Endicott Soil Vapor Project
Ventilation system minimizes exposure in buildings affected by soil gas
IBM is installing ventilation systems in buildings in Endicott, New York, where air sampling has detected volatile organic compounds (VOCs) in indoor air associated with the company's former manufacturing facility. The ventilation system is designed to minimize peoples exposure to VOCs from soil gas by capturing the gas before it enters the building. Tricholorethene (TCE) is the contaminant of greatest concern since it was found at the highest concentrations in indoor air and groundwater.
The likelihood of health effects associated with exposure to TCE at the levels measured in local buildings is low. The levels of TCE measured in indoor air are lower than the levels that cause health effects in people and animals.
Additional air sampling of buildings surrounding the former IBM facility is ongoing. The company will continue installing ventilation systems in buildings where TCE and other VOCs were detected and in nearby buildings where levels are expected to be similar to those where the air was tested.
This fact sheet answers questions about IBM's plans to remediate affected buildings in Endicott. It discusses the findings of is recent sampling of soil gas and indoor air in the neighborhood surrounding its former facility. It also provides health-related information about exposure to TCE and other VOCs that are being addressed as part of this remediation plan.
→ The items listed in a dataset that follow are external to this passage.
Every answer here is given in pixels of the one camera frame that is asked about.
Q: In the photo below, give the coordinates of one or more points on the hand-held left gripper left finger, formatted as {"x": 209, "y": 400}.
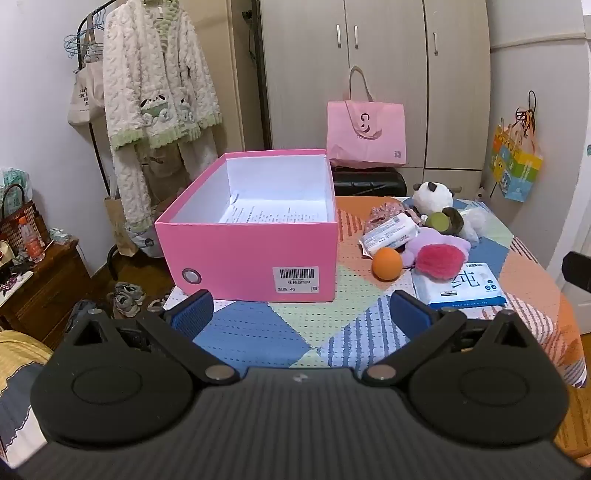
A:
{"x": 191, "y": 314}

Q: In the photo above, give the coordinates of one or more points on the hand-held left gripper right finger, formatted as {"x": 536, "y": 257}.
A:
{"x": 411, "y": 314}

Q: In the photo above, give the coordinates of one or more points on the blue white wet wipes pack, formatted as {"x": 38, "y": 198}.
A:
{"x": 457, "y": 286}

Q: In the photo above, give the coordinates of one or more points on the orange ball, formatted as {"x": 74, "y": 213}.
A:
{"x": 387, "y": 264}

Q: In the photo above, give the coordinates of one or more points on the pink fluffy ball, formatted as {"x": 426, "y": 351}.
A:
{"x": 438, "y": 261}

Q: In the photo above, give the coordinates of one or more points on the purple plush toy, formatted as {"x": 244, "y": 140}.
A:
{"x": 434, "y": 239}

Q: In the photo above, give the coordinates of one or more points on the small white tissue pack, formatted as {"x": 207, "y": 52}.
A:
{"x": 390, "y": 233}

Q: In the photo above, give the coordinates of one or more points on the pink cardboard box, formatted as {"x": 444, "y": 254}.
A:
{"x": 249, "y": 244}

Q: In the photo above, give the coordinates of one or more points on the green ball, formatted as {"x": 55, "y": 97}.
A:
{"x": 437, "y": 222}

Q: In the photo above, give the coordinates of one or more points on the pink floral pouch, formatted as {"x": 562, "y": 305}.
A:
{"x": 388, "y": 210}

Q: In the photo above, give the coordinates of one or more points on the panda plush toy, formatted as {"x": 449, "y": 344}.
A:
{"x": 431, "y": 196}

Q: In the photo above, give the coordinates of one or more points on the grey sneaker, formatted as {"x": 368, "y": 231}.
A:
{"x": 127, "y": 290}
{"x": 122, "y": 307}

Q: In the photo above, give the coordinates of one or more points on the patchwork tablecloth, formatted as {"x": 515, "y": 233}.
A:
{"x": 300, "y": 332}

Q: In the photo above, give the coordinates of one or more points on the brown paper bag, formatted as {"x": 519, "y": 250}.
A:
{"x": 117, "y": 226}

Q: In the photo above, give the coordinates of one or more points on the clear plastic packet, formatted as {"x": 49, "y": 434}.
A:
{"x": 475, "y": 214}

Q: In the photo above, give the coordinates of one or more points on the colourful paper gift bag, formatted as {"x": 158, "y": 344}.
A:
{"x": 515, "y": 161}

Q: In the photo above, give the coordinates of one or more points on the printed paper sheet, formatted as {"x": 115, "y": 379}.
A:
{"x": 272, "y": 214}

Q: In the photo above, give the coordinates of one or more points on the black suitcase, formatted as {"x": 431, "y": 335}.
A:
{"x": 367, "y": 180}

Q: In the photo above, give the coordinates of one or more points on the cream fleece pajama pants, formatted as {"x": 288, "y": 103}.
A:
{"x": 134, "y": 184}

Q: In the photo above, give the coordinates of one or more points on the wooden nightstand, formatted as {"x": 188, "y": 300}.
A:
{"x": 41, "y": 286}

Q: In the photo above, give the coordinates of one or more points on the pale green tissue packet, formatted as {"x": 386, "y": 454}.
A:
{"x": 60, "y": 235}

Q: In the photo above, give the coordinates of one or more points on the orange drink bottle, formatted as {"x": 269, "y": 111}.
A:
{"x": 31, "y": 240}

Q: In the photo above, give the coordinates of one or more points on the pink tote bag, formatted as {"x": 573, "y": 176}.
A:
{"x": 367, "y": 134}

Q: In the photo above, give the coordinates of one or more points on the yellow grey bed cover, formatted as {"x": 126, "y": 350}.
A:
{"x": 18, "y": 383}

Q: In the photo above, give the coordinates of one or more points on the black clothes rack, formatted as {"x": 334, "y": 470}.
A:
{"x": 94, "y": 147}

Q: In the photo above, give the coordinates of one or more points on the woven basket bag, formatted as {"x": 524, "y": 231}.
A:
{"x": 21, "y": 217}

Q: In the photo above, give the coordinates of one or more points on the green white diaper pack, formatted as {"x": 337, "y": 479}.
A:
{"x": 14, "y": 180}

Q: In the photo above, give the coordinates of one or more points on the beige canvas tote bag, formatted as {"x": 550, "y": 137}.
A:
{"x": 85, "y": 92}

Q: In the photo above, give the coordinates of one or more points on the cream fleece pajama jacket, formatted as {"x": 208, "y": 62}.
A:
{"x": 152, "y": 69}

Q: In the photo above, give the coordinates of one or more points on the beige wardrobe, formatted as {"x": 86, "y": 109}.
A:
{"x": 369, "y": 46}
Ventilation systems are designed to minimize exposure from breathing soil gas. The system captures soil gas before it enters a building and redirects it away from the basement to a point above the roof.
By sealing foundation cracks and installing ventilation systems, soil gas from contaminated groundwater beneath the foundation is captured before it enters a building.
Background of the Remediation
IBM used certain VOCs as solvents, which entered the groundwater from leaks and spills at its former facility. The company is cleaning up groundwater contaminants as part of an ongoing remediation plan required by the State of New York. In 2002, the company began sampling air in soil gas and indoor air of nearby buildings because the New York State Departments of Environmental Conservation and Health required the company to evaluate whether vapors from groundwater contaminants could be moving through the soil into the basements of buildings near the former IBM facility. IBM developed this assessment and remediation plan in conjunction with the New York State Departments of Environmental Conservation and Health.
How is it decided which buildings need ventilation systems?
IBM will install a ventilation system in any building where air quality is affected by soil vapor from beneath the structure. By comparing indoor, outdoor and sub-slab air samples, they determine if indoor air quality is affected by soil vapor. Systems will be installed in buildings where TCE or other soil vapor contaminants are detected and in nearby buildings where levels are expected to be similar to those that were sampled.
What levels of TCE contamination have been found?
To date, IBM has tested the soil gas and indoor air at more than 300 properties. TCE was the most commonly found contaminant in indoor air, at levels ranging from 0.18 to 140 micrograms per cubic meter of air.
Will anyone in my household get sick from living in a building with levels of TCE similar to those measured in the indoor air of nearby buildings?
The likelihood of health effects associated with exposure to TCE at the measured levels in local buildings is low. The highest levels of TCE measured in indoor air in the buildings sampled to date were about 300 times lower than the levels that cause effects on the central nervous system in humans.
What about other contaminants?
Other contaminants have been detected in soil gas and indoor air less frequently and at lower levels. The sample results collected to date show that these VOCs are below levels that would cause health effects. These contaminants include tetrachloroethene, cis-1,2-dichloroethene, 1,1,1- trichloroethane, 1,1-dichloroethene, 1,1- dichloroethane, and Freon 113.
What is TCE?
TCE is a man-made chemical used as a solvent to degrease metal machinery parts. It also is used to make other chemicals. TCE also can be found in some household products such as typewriter correction fluid, paint removers, adhesives and spot removers. It is a liquid at room temperatureand evaporates into the air. It has a somewhat sweet odor.
What kinds of health effects are caused by TCE?
In people, breathing high levels of TCE can cause adverse effects on the central nervous system, including dizziness, headache, sleepiness, nausea, confusion, blurred vision and fatigue. Some studies of people exposed for long periods of time to high levels of TCE in workplace air or exposed to TCE and other chemicals in drinking water showed an increased risk for certain types of cancer and effects on fetal development. We do not know if these observed effects are caused by TCE or some other factor because of limitations associated with these studies. TCE has been shown to cause cancer in laboratory animals that were exposed to high levels of the chemical over their lifetimes. Long-term exposure to high levels of TCE also causes central nervous system, liver, kidney and developmental toxicity in laboratory animals.
Is the Village public water supply suitable to drink?
Yes. The Village of Endicott's water supply is monitored and complies with New York State drinking water standards. The majority of the Village's drinking water comes from the Ranney well field, which is a treated water supply. The Village also occasionally takes water from the South Street well.
What are the next steps?
Because exposures have occurred in this community, the State Health Department will evaluate approaches that may be useful for understanding if TCE exposures have affected the health of residents. The State Health Department will work with the community to develop any health studies.